REQUIRED WORK:
Report each line of the records below that uses the word "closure".

Stored entries:
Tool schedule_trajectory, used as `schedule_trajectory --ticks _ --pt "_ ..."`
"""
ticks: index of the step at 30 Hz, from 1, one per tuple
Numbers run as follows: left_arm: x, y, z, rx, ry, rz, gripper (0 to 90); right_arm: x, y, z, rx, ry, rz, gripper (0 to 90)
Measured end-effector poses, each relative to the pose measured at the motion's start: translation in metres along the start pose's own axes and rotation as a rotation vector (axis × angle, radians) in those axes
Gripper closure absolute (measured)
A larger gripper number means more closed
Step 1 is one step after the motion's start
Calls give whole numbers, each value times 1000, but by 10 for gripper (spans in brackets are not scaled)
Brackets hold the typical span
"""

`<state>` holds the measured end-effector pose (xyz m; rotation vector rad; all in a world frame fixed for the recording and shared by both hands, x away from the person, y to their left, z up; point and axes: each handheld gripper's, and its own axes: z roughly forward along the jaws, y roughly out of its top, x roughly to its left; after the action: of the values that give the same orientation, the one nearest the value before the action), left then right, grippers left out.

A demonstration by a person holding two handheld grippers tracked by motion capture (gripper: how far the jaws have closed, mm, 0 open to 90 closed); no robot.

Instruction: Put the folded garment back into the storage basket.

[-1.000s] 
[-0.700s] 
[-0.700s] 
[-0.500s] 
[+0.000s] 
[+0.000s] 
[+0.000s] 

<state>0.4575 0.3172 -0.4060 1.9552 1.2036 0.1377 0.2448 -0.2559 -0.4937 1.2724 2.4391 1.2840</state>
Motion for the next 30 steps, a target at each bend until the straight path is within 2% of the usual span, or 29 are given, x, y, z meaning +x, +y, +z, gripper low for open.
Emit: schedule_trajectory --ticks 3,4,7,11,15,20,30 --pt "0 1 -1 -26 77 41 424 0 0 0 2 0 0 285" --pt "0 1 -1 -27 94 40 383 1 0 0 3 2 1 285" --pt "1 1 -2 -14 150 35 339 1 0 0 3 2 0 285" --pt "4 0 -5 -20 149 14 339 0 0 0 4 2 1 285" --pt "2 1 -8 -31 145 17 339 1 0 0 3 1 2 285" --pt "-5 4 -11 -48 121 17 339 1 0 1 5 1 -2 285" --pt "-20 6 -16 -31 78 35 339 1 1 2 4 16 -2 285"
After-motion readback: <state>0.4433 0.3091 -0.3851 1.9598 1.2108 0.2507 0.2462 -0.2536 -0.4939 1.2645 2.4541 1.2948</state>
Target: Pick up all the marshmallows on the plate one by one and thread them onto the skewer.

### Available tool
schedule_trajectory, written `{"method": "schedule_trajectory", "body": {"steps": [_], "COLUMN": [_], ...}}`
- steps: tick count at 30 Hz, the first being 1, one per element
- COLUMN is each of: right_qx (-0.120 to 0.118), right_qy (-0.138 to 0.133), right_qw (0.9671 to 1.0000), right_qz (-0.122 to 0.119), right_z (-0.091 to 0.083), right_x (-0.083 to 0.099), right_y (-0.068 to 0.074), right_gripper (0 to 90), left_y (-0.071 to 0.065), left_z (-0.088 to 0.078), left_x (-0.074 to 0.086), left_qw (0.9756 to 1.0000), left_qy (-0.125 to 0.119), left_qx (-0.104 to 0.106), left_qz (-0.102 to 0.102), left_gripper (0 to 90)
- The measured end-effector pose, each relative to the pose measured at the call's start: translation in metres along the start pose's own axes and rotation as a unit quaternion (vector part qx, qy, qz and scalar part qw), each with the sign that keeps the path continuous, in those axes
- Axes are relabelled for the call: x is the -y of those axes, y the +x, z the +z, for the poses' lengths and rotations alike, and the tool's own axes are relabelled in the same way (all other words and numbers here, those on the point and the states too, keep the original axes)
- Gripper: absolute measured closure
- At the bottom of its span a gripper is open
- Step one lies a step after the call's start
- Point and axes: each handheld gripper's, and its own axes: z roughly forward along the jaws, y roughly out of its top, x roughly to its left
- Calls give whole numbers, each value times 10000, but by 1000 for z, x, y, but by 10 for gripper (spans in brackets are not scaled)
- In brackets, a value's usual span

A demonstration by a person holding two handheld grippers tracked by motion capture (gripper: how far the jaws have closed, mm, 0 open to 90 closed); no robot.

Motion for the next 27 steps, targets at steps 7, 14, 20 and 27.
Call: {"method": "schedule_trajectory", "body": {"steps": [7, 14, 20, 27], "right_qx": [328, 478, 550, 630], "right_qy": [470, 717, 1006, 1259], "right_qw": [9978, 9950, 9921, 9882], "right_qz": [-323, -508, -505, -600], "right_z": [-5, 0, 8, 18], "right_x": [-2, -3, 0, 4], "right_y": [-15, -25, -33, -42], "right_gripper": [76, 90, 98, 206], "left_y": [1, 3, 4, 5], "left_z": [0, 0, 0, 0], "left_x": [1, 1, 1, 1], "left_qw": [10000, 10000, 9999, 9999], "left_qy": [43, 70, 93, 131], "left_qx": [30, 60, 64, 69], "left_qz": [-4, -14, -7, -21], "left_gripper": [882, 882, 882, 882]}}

THE COMPLETED TASK:
Gripper closure absolute (measured)
- Gripper: absolute measured closure

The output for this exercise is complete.